▶ **Task directions**
From the entries below, copy exactly the lines from the one that contains "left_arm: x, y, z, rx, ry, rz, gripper" through the one that contains "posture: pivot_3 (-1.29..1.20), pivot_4", both included, and only those.

Excerpted data Block Start

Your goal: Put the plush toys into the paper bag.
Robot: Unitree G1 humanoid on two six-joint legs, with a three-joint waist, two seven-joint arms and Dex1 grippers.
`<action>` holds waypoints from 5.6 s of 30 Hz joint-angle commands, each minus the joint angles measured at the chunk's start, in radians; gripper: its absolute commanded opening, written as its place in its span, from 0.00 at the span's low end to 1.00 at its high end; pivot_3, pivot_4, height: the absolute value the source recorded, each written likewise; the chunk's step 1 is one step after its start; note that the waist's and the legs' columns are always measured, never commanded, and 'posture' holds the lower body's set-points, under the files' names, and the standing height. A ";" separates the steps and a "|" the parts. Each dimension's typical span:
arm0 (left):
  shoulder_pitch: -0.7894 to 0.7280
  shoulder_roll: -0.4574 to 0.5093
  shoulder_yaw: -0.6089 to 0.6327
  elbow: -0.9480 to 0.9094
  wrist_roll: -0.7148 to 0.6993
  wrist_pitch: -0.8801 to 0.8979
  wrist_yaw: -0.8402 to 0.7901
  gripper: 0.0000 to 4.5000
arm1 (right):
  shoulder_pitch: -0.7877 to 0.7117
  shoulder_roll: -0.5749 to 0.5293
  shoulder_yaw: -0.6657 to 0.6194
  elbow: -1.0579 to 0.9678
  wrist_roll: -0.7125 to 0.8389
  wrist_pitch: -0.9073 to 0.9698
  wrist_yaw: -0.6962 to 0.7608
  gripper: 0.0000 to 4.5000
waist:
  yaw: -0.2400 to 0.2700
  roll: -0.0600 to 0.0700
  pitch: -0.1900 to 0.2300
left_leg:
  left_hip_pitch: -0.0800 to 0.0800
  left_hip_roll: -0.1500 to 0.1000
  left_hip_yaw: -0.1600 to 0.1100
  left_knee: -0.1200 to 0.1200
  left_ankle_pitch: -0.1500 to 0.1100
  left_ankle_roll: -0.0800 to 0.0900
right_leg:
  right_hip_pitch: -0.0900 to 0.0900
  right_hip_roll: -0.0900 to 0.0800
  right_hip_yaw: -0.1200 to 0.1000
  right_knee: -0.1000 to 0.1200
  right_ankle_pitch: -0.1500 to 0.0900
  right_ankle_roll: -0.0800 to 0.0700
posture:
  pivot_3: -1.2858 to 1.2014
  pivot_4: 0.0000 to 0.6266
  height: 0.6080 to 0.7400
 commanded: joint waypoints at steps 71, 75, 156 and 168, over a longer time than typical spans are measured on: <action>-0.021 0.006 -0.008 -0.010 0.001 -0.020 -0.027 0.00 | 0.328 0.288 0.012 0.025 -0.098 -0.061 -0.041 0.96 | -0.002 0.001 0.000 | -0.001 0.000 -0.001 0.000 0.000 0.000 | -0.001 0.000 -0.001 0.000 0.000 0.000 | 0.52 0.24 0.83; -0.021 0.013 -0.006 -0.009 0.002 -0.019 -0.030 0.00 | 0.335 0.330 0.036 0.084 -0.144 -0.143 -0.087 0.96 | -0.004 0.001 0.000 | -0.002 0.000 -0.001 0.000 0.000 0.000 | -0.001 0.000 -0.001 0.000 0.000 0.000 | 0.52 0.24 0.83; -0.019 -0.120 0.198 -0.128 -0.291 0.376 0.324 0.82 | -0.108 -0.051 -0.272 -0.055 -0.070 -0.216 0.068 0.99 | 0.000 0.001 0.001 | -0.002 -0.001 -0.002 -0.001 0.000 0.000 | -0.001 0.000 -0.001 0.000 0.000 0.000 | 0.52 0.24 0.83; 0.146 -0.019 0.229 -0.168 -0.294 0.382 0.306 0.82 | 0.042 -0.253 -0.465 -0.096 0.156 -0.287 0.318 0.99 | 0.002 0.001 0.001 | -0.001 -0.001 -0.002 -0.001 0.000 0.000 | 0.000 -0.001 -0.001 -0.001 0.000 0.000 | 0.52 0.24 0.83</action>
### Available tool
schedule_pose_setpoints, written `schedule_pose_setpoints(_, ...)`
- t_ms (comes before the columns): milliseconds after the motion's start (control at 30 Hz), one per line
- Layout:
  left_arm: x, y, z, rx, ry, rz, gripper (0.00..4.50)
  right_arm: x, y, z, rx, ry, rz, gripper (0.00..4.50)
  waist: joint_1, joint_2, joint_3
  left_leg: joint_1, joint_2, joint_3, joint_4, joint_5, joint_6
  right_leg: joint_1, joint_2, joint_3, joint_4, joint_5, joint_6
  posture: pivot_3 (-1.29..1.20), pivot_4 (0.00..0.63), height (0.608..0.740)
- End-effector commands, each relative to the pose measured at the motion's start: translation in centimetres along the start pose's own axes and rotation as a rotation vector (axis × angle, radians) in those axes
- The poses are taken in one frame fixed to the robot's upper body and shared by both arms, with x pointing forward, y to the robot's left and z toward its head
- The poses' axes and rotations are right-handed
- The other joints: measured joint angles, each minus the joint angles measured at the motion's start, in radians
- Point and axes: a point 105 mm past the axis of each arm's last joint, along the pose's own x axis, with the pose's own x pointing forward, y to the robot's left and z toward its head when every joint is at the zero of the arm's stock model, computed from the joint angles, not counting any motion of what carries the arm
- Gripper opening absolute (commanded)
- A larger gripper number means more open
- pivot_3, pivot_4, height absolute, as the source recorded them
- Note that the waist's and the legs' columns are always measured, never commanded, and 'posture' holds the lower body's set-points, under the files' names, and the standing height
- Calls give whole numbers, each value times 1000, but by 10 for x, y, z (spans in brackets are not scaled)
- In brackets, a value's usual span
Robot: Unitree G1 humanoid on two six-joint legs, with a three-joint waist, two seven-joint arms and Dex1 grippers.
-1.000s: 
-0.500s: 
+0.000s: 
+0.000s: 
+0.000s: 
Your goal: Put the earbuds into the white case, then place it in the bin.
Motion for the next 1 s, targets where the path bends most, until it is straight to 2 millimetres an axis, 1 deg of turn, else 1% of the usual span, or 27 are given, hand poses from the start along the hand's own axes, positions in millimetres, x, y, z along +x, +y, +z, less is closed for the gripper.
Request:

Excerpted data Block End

▶ **Result for this task**
  left_arm: x, y, z, rx, ry, rz, gripper (0.00..4.50)
  right_arm: x, y, z, rx, ry, rz, gripper (0.00..4.50)
  waist: joint_1, joint_2, joint_3
  left_leg: joint_1, joint_2, joint_3, joint_4, joint_5, joint_6
  right_leg: joint_1, joint_2, joint_3, joint_4, joint_5, joint_6
  posture: pivot_3 (-1.29..1.20), pivot_4 (0.00..0.63), height (0.608..0.740)

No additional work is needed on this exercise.